* [TASK REQUIREMENTS]: Return each line of the listing that has the word "mint" in it.

══════

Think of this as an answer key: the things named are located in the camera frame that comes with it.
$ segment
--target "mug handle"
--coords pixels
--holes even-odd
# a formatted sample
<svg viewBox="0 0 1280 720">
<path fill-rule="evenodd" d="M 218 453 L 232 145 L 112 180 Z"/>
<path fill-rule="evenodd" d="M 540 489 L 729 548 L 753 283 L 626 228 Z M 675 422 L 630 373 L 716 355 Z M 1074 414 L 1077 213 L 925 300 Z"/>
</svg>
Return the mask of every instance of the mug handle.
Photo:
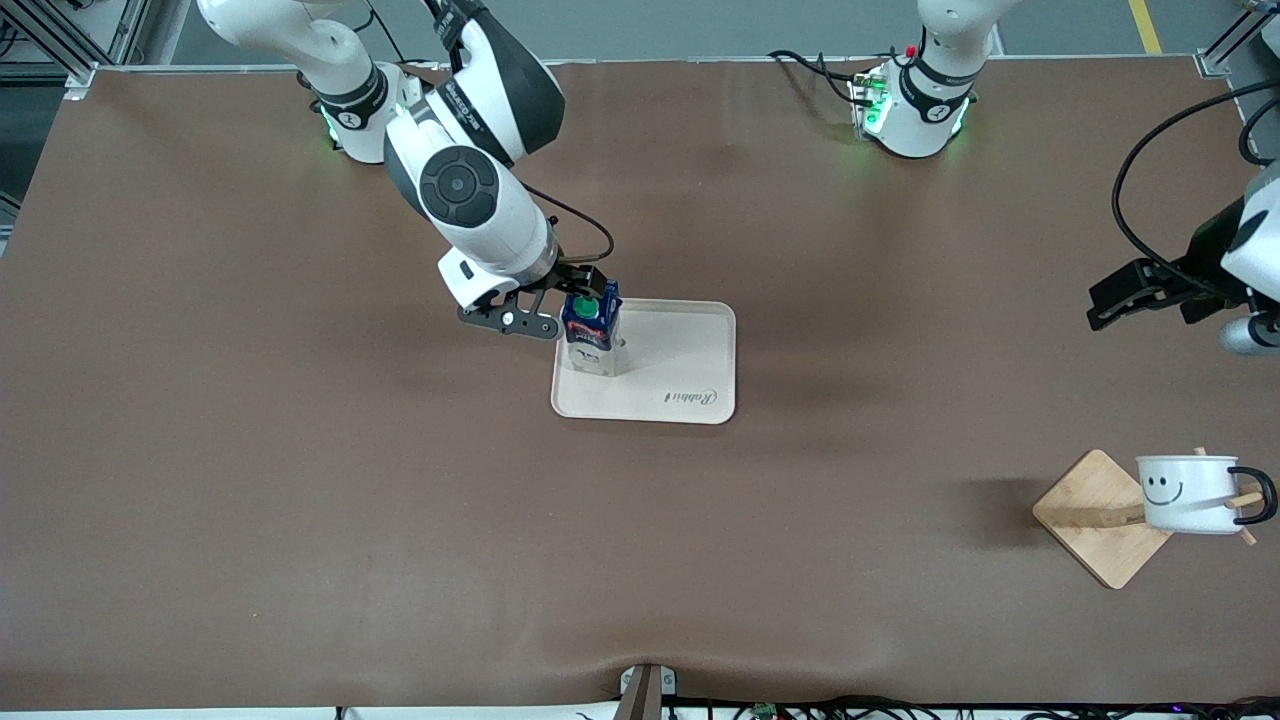
<svg viewBox="0 0 1280 720">
<path fill-rule="evenodd" d="M 1236 525 L 1257 525 L 1258 523 L 1266 523 L 1267 520 L 1276 516 L 1276 510 L 1280 506 L 1276 505 L 1276 486 L 1271 482 L 1262 470 L 1254 470 L 1253 468 L 1228 468 L 1228 473 L 1233 475 L 1249 475 L 1258 484 L 1262 486 L 1262 510 L 1257 515 L 1249 515 L 1248 518 L 1236 518 Z"/>
</svg>

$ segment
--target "wooden base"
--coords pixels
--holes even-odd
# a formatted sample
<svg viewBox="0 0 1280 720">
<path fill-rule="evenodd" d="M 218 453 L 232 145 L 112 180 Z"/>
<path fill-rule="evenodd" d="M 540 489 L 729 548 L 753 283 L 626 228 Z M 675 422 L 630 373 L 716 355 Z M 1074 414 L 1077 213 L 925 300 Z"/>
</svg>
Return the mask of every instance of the wooden base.
<svg viewBox="0 0 1280 720">
<path fill-rule="evenodd" d="M 1101 450 L 1091 450 L 1062 475 L 1032 514 L 1103 585 L 1120 589 L 1171 533 L 1140 518 L 1142 486 Z"/>
</svg>

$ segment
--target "mug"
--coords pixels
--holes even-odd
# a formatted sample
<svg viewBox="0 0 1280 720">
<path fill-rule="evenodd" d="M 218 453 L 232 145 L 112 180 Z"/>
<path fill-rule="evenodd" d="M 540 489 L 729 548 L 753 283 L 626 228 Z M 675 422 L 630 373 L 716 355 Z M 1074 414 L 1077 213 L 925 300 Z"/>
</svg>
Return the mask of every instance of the mug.
<svg viewBox="0 0 1280 720">
<path fill-rule="evenodd" d="M 1276 514 L 1276 488 L 1262 470 L 1243 468 L 1226 455 L 1147 455 L 1138 459 L 1147 524 L 1172 533 L 1229 536 Z M 1240 516 L 1226 501 L 1240 495 L 1235 475 L 1262 486 L 1262 510 Z"/>
</svg>

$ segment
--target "yellow floor line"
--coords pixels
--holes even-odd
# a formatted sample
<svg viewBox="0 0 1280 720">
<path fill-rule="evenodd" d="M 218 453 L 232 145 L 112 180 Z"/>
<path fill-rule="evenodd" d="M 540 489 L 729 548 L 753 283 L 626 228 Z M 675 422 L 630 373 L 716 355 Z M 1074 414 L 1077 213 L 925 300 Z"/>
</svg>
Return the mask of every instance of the yellow floor line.
<svg viewBox="0 0 1280 720">
<path fill-rule="evenodd" d="M 1151 22 L 1151 10 L 1147 9 L 1147 0 L 1129 0 L 1129 12 L 1133 13 L 1133 23 L 1138 26 L 1138 36 L 1142 37 L 1142 49 L 1148 55 L 1164 53 L 1160 49 L 1160 38 L 1156 37 L 1156 26 Z"/>
</svg>

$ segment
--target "table surface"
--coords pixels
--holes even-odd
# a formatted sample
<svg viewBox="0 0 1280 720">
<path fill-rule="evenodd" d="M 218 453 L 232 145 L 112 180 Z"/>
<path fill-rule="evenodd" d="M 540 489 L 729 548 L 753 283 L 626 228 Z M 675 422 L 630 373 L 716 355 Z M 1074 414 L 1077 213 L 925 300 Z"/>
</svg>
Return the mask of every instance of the table surface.
<svg viewBox="0 0 1280 720">
<path fill-rule="evenodd" d="M 767 63 L 566 65 L 522 177 L 635 297 L 739 319 L 722 427 L 575 421 L 553 346 L 457 323 L 444 242 L 291 76 L 99 73 L 0 261 L 4 708 L 682 694 L 1275 692 L 1280 534 L 1103 589 L 1030 506 L 1082 454 L 1280 469 L 1280 365 L 1176 311 L 1091 333 L 1125 151 L 1190 59 L 997 61 L 941 156 Z M 1155 143 L 1155 246 L 1251 176 L 1221 106 Z M 598 238 L 566 219 L 571 251 Z"/>
</svg>

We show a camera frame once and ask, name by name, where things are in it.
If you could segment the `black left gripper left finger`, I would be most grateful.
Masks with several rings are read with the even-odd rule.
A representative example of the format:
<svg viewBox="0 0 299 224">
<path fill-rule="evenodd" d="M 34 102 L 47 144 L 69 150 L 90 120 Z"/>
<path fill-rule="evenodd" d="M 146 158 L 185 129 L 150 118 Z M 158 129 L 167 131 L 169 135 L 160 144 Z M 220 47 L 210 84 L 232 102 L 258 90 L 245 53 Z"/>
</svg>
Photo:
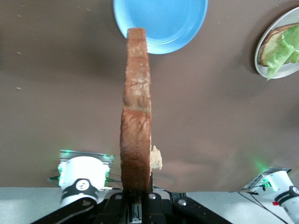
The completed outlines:
<svg viewBox="0 0 299 224">
<path fill-rule="evenodd" d="M 38 220 L 35 224 L 127 224 L 127 197 L 118 192 L 101 203 L 80 198 Z"/>
</svg>

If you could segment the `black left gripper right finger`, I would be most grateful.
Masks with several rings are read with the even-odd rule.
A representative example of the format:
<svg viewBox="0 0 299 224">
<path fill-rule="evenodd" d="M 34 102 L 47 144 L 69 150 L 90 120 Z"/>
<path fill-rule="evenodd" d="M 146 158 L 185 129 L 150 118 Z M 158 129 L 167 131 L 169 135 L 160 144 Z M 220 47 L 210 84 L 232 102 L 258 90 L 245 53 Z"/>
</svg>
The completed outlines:
<svg viewBox="0 0 299 224">
<path fill-rule="evenodd" d="M 143 224 L 229 224 L 230 222 L 189 197 L 173 202 L 157 193 L 142 197 Z"/>
</svg>

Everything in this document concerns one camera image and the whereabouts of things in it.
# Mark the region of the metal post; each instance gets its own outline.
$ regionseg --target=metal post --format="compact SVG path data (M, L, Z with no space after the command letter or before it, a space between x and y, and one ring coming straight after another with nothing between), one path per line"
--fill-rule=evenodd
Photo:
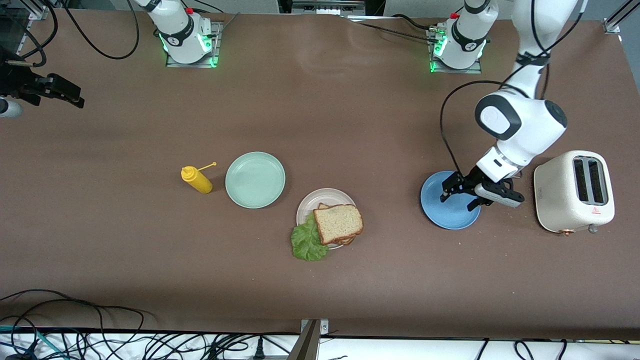
M320 320L310 320L293 345L287 360L316 360L320 342Z
M625 1L611 16L604 19L604 29L606 33L619 33L620 25L637 7L640 6L640 0Z

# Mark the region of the cable connector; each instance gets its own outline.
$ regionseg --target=cable connector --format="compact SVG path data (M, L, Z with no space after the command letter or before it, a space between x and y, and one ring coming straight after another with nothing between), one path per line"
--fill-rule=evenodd
M266 356L264 355L264 351L262 349L262 336L258 338L258 346L255 348L255 355L253 356L253 360L262 360Z

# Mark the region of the plate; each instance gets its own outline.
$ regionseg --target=plate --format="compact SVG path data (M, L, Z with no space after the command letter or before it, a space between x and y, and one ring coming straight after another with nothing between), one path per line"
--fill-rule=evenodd
M236 204L248 208L263 208L284 190L284 167L266 152L249 152L236 159L225 178L227 194Z
M296 214L296 223L298 225L304 224L307 221L307 217L311 212L318 208L320 203L323 203L328 206L334 205L342 205L342 204L351 204L355 205L353 199L349 197L349 195L338 189L324 188L318 189L314 192L311 192L307 195L298 206L298 213ZM330 250L338 249L343 247L342 244L329 244L327 247Z
M422 210L437 226L448 230L460 230L473 224L480 215L480 207L473 211L467 210L467 205L476 197L467 193L451 195L445 202L440 202L442 195L442 181L445 181L453 171L441 171L429 176L422 185L420 202Z

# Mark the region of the mint green plate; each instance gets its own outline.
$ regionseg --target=mint green plate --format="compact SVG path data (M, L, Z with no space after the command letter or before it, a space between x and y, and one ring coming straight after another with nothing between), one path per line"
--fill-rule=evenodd
M248 152L236 159L225 178L227 194L236 204L248 208L263 208L284 190L284 167L266 152Z

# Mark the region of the white plate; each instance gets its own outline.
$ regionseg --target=white plate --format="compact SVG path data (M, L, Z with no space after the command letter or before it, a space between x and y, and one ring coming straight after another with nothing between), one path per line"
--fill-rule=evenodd
M300 202L300 205L298 206L298 214L296 215L296 223L298 225L304 224L305 221L307 221L307 217L309 216L309 214L311 214L313 210L317 209L318 206L320 206L321 202L328 206L356 204L355 202L353 202L353 199L349 197L349 195L345 194L344 192L338 189L331 189L331 188L318 189L310 193L309 195L307 195ZM329 247L329 250L333 250L333 249L341 248L343 245L329 244L327 246Z

══════

* [RESPONSE AREA]:
# Mark the region of the mint green plate; each instance gets its own outline.
$ regionseg --target=mint green plate --format="compact SVG path data (M, L, Z with no space after the command letter or before it, a space between x and y, and one ring coming straight after another with nothing between), one path per line"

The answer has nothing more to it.